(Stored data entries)
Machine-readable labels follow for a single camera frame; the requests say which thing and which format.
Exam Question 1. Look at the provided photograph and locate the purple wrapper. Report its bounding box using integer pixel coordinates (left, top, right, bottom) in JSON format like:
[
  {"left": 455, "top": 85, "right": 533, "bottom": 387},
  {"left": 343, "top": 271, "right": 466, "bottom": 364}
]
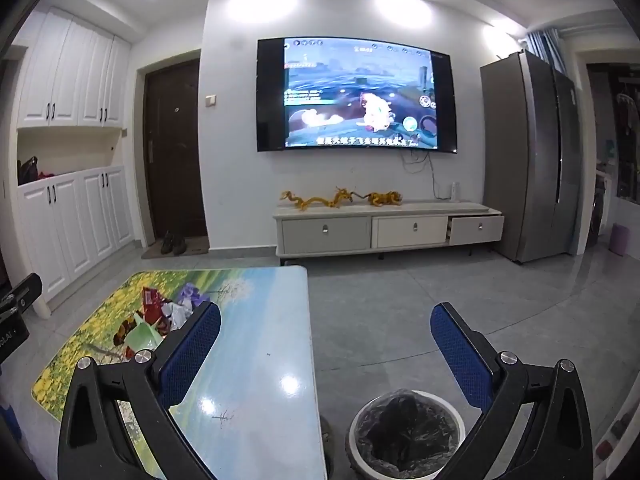
[{"left": 176, "top": 283, "right": 210, "bottom": 310}]

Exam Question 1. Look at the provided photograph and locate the red snack bag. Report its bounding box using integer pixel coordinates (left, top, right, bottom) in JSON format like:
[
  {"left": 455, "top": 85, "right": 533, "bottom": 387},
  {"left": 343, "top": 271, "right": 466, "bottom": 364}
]
[{"left": 138, "top": 287, "right": 170, "bottom": 336}]

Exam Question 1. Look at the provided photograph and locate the white plastic wrap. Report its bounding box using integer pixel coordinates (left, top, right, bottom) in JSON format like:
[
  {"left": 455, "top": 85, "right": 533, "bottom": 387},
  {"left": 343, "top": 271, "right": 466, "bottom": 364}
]
[{"left": 162, "top": 299, "right": 193, "bottom": 332}]

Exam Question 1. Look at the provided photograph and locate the white trash bin black liner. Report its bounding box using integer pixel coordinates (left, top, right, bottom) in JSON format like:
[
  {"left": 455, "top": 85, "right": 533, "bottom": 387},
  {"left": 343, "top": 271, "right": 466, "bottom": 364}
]
[{"left": 345, "top": 389, "right": 466, "bottom": 480}]

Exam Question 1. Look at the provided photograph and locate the printed landscape folding table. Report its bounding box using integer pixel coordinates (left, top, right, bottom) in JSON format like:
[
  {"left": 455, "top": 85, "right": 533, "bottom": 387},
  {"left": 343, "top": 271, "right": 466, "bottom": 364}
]
[{"left": 32, "top": 266, "right": 326, "bottom": 479}]

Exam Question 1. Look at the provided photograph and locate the pair of shoes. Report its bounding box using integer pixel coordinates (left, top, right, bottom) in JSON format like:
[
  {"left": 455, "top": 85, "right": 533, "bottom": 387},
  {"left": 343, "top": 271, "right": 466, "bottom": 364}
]
[{"left": 160, "top": 232, "right": 186, "bottom": 256}]

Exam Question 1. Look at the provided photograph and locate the purple stool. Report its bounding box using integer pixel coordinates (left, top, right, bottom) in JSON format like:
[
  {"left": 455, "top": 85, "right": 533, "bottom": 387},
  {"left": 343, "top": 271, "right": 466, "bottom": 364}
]
[{"left": 608, "top": 223, "right": 630, "bottom": 257}]

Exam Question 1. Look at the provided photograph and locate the yellow dragon figurine right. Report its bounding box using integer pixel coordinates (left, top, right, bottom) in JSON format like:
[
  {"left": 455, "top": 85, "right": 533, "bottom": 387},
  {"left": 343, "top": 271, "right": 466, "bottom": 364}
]
[{"left": 367, "top": 191, "right": 402, "bottom": 207}]

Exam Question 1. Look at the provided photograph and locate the yellow dragon figurine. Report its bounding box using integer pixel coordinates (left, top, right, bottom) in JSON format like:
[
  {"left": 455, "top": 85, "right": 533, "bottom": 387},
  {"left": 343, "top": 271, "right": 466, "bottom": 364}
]
[
  {"left": 367, "top": 191, "right": 402, "bottom": 207},
  {"left": 280, "top": 191, "right": 328, "bottom": 210},
  {"left": 323, "top": 188, "right": 361, "bottom": 208}
]

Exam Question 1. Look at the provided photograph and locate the dark brown entrance door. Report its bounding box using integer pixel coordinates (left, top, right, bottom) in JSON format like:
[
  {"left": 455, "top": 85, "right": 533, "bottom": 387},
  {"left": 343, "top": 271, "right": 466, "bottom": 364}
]
[{"left": 143, "top": 58, "right": 207, "bottom": 240}]

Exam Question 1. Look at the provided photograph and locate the white tv cabinet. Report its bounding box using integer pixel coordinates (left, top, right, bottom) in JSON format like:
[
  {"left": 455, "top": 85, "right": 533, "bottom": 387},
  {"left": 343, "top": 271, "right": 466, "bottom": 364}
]
[{"left": 273, "top": 202, "right": 504, "bottom": 262}]

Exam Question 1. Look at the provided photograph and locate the yellow dragon figurine left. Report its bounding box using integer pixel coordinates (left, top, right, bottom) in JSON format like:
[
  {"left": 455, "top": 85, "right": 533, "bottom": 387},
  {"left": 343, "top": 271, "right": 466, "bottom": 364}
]
[{"left": 280, "top": 191, "right": 328, "bottom": 210}]

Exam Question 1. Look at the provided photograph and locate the yellow dragon figurine middle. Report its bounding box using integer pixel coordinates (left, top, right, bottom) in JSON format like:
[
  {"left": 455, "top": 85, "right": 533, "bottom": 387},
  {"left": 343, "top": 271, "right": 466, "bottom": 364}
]
[{"left": 323, "top": 188, "right": 361, "bottom": 208}]

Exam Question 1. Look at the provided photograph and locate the grey refrigerator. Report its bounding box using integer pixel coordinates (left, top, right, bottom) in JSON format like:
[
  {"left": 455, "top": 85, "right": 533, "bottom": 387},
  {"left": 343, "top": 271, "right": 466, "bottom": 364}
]
[{"left": 480, "top": 51, "right": 582, "bottom": 264}]

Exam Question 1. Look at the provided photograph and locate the white wall cupboard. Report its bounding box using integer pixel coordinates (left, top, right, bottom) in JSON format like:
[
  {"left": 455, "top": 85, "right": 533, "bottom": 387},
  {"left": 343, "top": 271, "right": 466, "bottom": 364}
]
[{"left": 16, "top": 8, "right": 134, "bottom": 304}]

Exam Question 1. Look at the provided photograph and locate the wall mounted television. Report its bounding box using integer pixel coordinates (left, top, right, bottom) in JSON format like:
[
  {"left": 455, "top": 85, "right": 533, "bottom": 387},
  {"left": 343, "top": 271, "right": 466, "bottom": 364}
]
[{"left": 256, "top": 36, "right": 458, "bottom": 154}]

TASK: Repeat all the records exactly, images excluded.

YOUR RESPONSE:
Machine-readable labels follow for a single camera frame; the requests say which thing and which format.
Exam Question 1. Look at the provided photograph and locate the purple wrapper. Report its bounding box using integer pixel coordinates (left, top, right, bottom) in JSON format like:
[
  {"left": 455, "top": 85, "right": 533, "bottom": 387},
  {"left": 343, "top": 271, "right": 466, "bottom": 364}
]
[{"left": 176, "top": 283, "right": 210, "bottom": 310}]

Exam Question 1. Look at the provided photograph and locate the red snack bag. Report its bounding box using integer pixel coordinates (left, top, right, bottom) in JSON format like:
[
  {"left": 455, "top": 85, "right": 533, "bottom": 387},
  {"left": 343, "top": 271, "right": 466, "bottom": 364}
]
[{"left": 138, "top": 287, "right": 170, "bottom": 336}]

Exam Question 1. Look at the provided photograph and locate the white plastic wrap. Report its bounding box using integer pixel coordinates (left, top, right, bottom) in JSON format like:
[
  {"left": 455, "top": 85, "right": 533, "bottom": 387},
  {"left": 343, "top": 271, "right": 466, "bottom": 364}
]
[{"left": 162, "top": 299, "right": 193, "bottom": 332}]

Exam Question 1. Look at the provided photograph and locate the white trash bin black liner. Report its bounding box using integer pixel coordinates (left, top, right, bottom) in JSON format like:
[
  {"left": 455, "top": 85, "right": 533, "bottom": 387},
  {"left": 343, "top": 271, "right": 466, "bottom": 364}
]
[{"left": 345, "top": 389, "right": 466, "bottom": 480}]

Exam Question 1. Look at the provided photograph and locate the printed landscape folding table. Report its bounding box using integer pixel coordinates (left, top, right, bottom) in JSON format like:
[
  {"left": 455, "top": 85, "right": 533, "bottom": 387},
  {"left": 343, "top": 271, "right": 466, "bottom": 364}
]
[{"left": 32, "top": 266, "right": 326, "bottom": 479}]

Exam Question 1. Look at the provided photograph and locate the pair of shoes. Report its bounding box using integer pixel coordinates (left, top, right, bottom) in JSON format like:
[
  {"left": 455, "top": 85, "right": 533, "bottom": 387},
  {"left": 343, "top": 271, "right": 466, "bottom": 364}
]
[{"left": 160, "top": 232, "right": 186, "bottom": 256}]

Exam Question 1. Look at the provided photograph and locate the purple stool. Report its bounding box using integer pixel coordinates (left, top, right, bottom) in JSON format like:
[
  {"left": 455, "top": 85, "right": 533, "bottom": 387},
  {"left": 343, "top": 271, "right": 466, "bottom": 364}
]
[{"left": 608, "top": 223, "right": 630, "bottom": 257}]

Exam Question 1. Look at the provided photograph and locate the yellow dragon figurine right. Report its bounding box using integer pixel coordinates (left, top, right, bottom) in JSON format like:
[
  {"left": 455, "top": 85, "right": 533, "bottom": 387},
  {"left": 343, "top": 271, "right": 466, "bottom": 364}
]
[{"left": 367, "top": 191, "right": 402, "bottom": 207}]

Exam Question 1. Look at the provided photograph and locate the yellow dragon figurine. Report its bounding box using integer pixel coordinates (left, top, right, bottom) in JSON format like:
[
  {"left": 455, "top": 85, "right": 533, "bottom": 387},
  {"left": 343, "top": 271, "right": 466, "bottom": 364}
]
[
  {"left": 367, "top": 191, "right": 402, "bottom": 207},
  {"left": 280, "top": 191, "right": 328, "bottom": 210},
  {"left": 323, "top": 188, "right": 361, "bottom": 208}
]

Exam Question 1. Look at the provided photograph and locate the dark brown entrance door. Report its bounding box using integer pixel coordinates (left, top, right, bottom) in JSON format like:
[
  {"left": 455, "top": 85, "right": 533, "bottom": 387},
  {"left": 343, "top": 271, "right": 466, "bottom": 364}
]
[{"left": 143, "top": 58, "right": 207, "bottom": 240}]

Exam Question 1. Look at the provided photograph and locate the white tv cabinet. Report its bounding box using integer pixel coordinates (left, top, right, bottom) in JSON format like:
[
  {"left": 455, "top": 85, "right": 533, "bottom": 387},
  {"left": 343, "top": 271, "right": 466, "bottom": 364}
]
[{"left": 273, "top": 202, "right": 504, "bottom": 262}]

Exam Question 1. Look at the provided photograph and locate the yellow dragon figurine left. Report its bounding box using integer pixel coordinates (left, top, right, bottom) in JSON format like:
[
  {"left": 455, "top": 85, "right": 533, "bottom": 387},
  {"left": 343, "top": 271, "right": 466, "bottom": 364}
]
[{"left": 280, "top": 191, "right": 328, "bottom": 210}]

Exam Question 1. Look at the provided photograph and locate the yellow dragon figurine middle. Report its bounding box using integer pixel coordinates (left, top, right, bottom) in JSON format like:
[
  {"left": 455, "top": 85, "right": 533, "bottom": 387},
  {"left": 343, "top": 271, "right": 466, "bottom": 364}
]
[{"left": 323, "top": 188, "right": 361, "bottom": 208}]

Exam Question 1. Look at the provided photograph and locate the grey refrigerator. Report its bounding box using integer pixel coordinates (left, top, right, bottom) in JSON format like:
[
  {"left": 455, "top": 85, "right": 533, "bottom": 387},
  {"left": 343, "top": 271, "right": 466, "bottom": 364}
]
[{"left": 480, "top": 51, "right": 582, "bottom": 264}]

Exam Question 1. Look at the provided photograph and locate the white wall cupboard. Report its bounding box using integer pixel coordinates (left, top, right, bottom) in JSON format like:
[
  {"left": 455, "top": 85, "right": 533, "bottom": 387},
  {"left": 343, "top": 271, "right": 466, "bottom": 364}
]
[{"left": 16, "top": 8, "right": 134, "bottom": 304}]

Exam Question 1. Look at the provided photograph and locate the wall mounted television. Report its bounding box using integer pixel coordinates (left, top, right, bottom) in JSON format like:
[
  {"left": 455, "top": 85, "right": 533, "bottom": 387},
  {"left": 343, "top": 271, "right": 466, "bottom": 364}
]
[{"left": 256, "top": 36, "right": 458, "bottom": 154}]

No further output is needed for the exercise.